__Task prompt__.
Identify each line below that contains the word "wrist", and copy it out.

__Collected data__.

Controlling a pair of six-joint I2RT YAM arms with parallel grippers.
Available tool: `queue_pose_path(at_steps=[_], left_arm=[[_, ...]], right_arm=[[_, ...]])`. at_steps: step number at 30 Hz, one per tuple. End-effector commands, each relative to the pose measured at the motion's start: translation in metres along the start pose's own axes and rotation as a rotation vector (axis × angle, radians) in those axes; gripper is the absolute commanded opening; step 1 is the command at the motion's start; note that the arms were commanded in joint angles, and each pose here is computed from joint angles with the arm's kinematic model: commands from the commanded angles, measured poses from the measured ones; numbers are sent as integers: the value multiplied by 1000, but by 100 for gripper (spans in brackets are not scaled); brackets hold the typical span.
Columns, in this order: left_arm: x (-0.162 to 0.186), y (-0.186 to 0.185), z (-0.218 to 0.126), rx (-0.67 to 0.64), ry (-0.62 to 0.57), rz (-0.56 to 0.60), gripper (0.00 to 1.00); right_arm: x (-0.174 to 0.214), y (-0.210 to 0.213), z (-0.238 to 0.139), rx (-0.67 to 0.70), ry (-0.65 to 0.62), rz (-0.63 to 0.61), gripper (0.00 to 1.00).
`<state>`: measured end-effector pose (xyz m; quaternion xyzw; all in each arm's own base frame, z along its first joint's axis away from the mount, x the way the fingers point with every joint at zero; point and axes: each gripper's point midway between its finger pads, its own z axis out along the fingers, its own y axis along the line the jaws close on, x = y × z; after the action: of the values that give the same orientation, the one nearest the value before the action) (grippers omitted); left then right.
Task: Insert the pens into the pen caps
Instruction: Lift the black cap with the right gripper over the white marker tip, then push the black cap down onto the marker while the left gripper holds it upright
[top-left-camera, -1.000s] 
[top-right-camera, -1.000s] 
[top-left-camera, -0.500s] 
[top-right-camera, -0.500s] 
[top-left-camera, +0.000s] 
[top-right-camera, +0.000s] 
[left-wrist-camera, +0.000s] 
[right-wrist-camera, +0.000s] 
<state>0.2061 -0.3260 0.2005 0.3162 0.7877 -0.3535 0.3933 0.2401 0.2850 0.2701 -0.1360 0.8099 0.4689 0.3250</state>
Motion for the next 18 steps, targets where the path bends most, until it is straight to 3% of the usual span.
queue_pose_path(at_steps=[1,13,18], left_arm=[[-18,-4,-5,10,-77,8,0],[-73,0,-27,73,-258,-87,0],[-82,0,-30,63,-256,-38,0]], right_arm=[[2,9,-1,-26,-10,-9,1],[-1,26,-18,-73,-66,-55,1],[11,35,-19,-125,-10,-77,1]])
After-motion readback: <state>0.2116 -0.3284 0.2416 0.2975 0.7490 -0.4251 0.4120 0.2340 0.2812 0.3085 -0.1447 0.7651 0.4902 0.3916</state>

__Solution__.
[left-wrist-camera, +0.000s] 
[right-wrist-camera, +0.000s] 

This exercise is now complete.